Babies have a right to move. It is a basic right that we all have. The more we move the healthier we are. The less we move the unhealthier we are. We all know that. It is even truer for the newborn baby.
Improved Vision Leads To More Movement
Movement is critical for all aspects of the newborn baby’s development. When the baby is on his belly moving forward on the floor, he begins to use his vision in a way that he does not need to use when we move him through space. This stimulation for his visual pathway helps that pathway to develop more rapidly and more completely at a time when being able to see is very important to him. The better he sees the more he wants to move to get to the things he sees. His desire to explore is born of better vision.
Mobility and vision go hand-in-hand. When he can crawl on his belly for transportation in his environment, he will begin to develop the ability to use his two eyes together a little bit. As he pushes himself up on his hands and knees to creep, he will need his vision even more. Now he must calculate not only how far his head is from the leg of the chair he is about to run into but also how far his head is from the floor. The more he creeps the better his visual convergence gets. When he pulls himself up to walk he will already have some depth perception, thanks to the fact that he has paid his dues by doing a lot of crawling and creeping already. He will be safer on his feet and he will fall and run into things less as result of his better vision. This is one example of the great importance of mobility opportunity in the first six months of life, but it is not the only one.

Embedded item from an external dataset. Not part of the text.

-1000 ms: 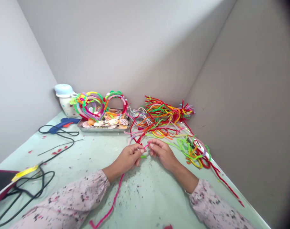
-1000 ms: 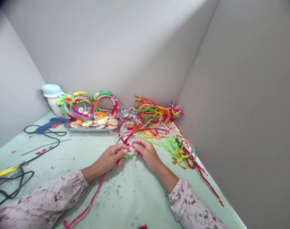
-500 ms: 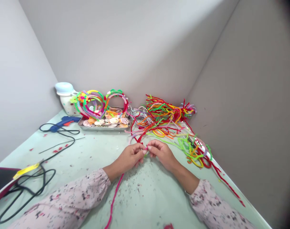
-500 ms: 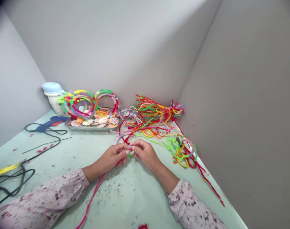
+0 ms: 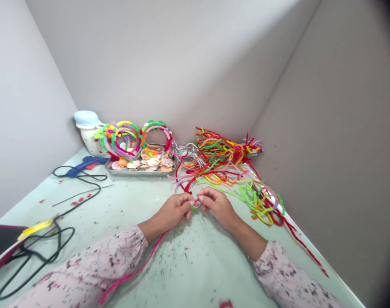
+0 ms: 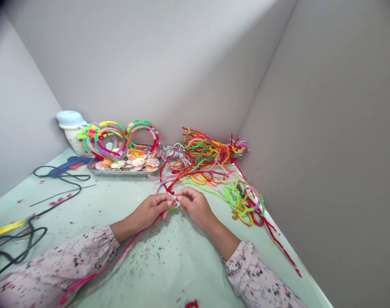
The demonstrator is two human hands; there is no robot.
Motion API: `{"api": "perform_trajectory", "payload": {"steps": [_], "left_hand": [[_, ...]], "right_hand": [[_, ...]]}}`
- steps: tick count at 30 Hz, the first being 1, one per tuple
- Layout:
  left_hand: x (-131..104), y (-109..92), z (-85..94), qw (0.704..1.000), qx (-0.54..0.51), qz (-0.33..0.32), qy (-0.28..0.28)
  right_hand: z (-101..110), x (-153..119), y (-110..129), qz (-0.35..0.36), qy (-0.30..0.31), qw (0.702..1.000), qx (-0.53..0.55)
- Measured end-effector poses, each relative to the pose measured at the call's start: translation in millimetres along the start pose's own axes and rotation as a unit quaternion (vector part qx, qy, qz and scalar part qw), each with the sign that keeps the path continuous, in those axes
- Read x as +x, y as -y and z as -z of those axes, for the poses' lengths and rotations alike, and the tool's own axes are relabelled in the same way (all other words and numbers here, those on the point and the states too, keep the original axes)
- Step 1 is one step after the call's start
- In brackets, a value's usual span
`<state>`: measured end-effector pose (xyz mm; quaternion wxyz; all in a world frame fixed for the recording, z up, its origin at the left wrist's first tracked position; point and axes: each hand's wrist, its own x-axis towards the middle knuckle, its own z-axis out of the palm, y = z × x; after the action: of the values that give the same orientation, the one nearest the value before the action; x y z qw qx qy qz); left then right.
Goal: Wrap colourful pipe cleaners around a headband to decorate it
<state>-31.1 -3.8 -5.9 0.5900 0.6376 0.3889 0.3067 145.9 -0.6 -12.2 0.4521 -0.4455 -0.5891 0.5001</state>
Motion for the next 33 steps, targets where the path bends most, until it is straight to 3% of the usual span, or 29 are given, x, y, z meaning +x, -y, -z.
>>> {"api": "perform_trajectory", "payload": {"steps": [14,21,28,33], "left_hand": [[0.7,-1.1,-0.2,0.999,0.012,0.005,0.029],[-0.4,5.0,-3.3,0.999,0.04,-0.007,-0.025],[-1.1,4.7,-3.9,0.999,0.032,-0.006,-0.029],[-3.7,1.7,-4.2,0.999,0.043,-0.011,-0.011]], "right_hand": [[0.3,0.9,-2.6,0.011,0.002,1.0,-0.006],[2.8,-0.5,-2.7,0.015,0.04,0.999,-0.011],[-2.1,-1.5,-6.3,0.038,0.046,0.992,-0.115],[-4.1,-2.2,-2.9,0.057,0.038,0.99,-0.126]]}}
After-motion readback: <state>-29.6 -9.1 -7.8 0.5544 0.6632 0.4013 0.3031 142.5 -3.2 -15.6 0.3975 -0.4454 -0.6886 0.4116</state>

More Mature Breathing Leads To Better Communication
Let’s look at another critical area: respiration. Newborn babies do not breath very well. All mothers know this. The very best way to promote the maturation of breathing is mobility. The baby who has ample time to be on his belly on the floor crawling and then creeping will develop deeper, more regular, more mature breathing. The result will be a baby who can make a wider range of sounds much sooner.
This ability to make a wide range of meaningful sounds helps the baby to communicate with mother and father more effectively. He uses meaningful sounds more often than crying or screaming. Many babies continue to use the “birth cry” to communicate everyday needs and wants, because their breathing is still too immature to permit the use of more subtle meaningful sounds. Babies who have adequate time on the floor to move and become mobile often use “words” many months before most babies are expected to talk. This improved communication provides a better quality of life for the baby at a critical moment for him when he is establishing his place in the family.
One family who made sure that their third baby had plenty of time on the floor wrote:
Vaughn has far exceeded the developmental rate of his siblings. Childcare professionals have commented on how strong, alert, and developed he seems. Even our pediatrician was taken aback. At his 4-month check-up, I received the usual string of questions: “Can he do this yet… is he doing that yet…” After repeatedly answering, “He’s been doing that for over a month now,” I ran down his list of milestones… crawled 10 football fields by 2 months, baby-talk and laughing by 2½ months, rolling over by 3 months, holding breath underwater, etc. For the first time in three babies, our doctor looked up from her clipboard and said, “Wow, whatever you guys are doing at home, keep it up… he’s doing great!
Crawled ten football fields by two months of age
All of our babies should be doing that great. All of our babies could be doing great. All of our babies would be doing great if they had the freedom to move.
Our babies need to be free to move. The freedom to move is a birthright of the baby.